------ Data block

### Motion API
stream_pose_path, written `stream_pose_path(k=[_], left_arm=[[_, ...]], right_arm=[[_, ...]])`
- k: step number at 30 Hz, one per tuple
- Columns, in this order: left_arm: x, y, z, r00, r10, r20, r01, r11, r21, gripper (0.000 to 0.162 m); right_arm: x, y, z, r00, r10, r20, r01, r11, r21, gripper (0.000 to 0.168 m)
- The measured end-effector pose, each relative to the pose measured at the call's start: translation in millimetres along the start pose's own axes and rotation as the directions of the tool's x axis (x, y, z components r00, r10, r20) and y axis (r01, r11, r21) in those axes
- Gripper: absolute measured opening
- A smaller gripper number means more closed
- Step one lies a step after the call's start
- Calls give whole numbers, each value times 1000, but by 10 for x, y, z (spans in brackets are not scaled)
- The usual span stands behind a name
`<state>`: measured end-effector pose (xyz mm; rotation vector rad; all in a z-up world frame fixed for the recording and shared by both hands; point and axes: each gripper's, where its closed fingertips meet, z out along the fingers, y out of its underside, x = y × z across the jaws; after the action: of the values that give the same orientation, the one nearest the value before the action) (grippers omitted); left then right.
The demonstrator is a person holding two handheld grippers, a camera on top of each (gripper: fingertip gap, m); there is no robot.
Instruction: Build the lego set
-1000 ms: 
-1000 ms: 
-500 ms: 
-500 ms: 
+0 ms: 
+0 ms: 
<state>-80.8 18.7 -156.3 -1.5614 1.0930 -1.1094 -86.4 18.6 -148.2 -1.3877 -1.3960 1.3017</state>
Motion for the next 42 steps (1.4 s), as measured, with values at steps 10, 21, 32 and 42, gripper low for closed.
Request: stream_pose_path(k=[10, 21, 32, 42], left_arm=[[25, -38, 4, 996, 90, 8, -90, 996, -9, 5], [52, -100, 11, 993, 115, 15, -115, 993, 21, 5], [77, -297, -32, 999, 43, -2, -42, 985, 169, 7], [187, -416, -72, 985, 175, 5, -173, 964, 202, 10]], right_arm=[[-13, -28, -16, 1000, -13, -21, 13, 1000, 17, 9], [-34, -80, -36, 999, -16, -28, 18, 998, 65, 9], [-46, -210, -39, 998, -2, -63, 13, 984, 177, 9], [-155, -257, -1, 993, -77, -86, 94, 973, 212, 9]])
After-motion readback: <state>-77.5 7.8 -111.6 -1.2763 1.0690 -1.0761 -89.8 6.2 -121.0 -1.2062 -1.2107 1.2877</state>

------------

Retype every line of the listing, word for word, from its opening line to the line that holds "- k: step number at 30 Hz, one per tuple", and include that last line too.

● Solution for this task
### Motion API
stream_pose_path, written `stream_pose_path(k=[_], left_arm=[[_, ...]], right_arm=[[_, ...]])`
- k: step number at 30 Hz, one per tuple

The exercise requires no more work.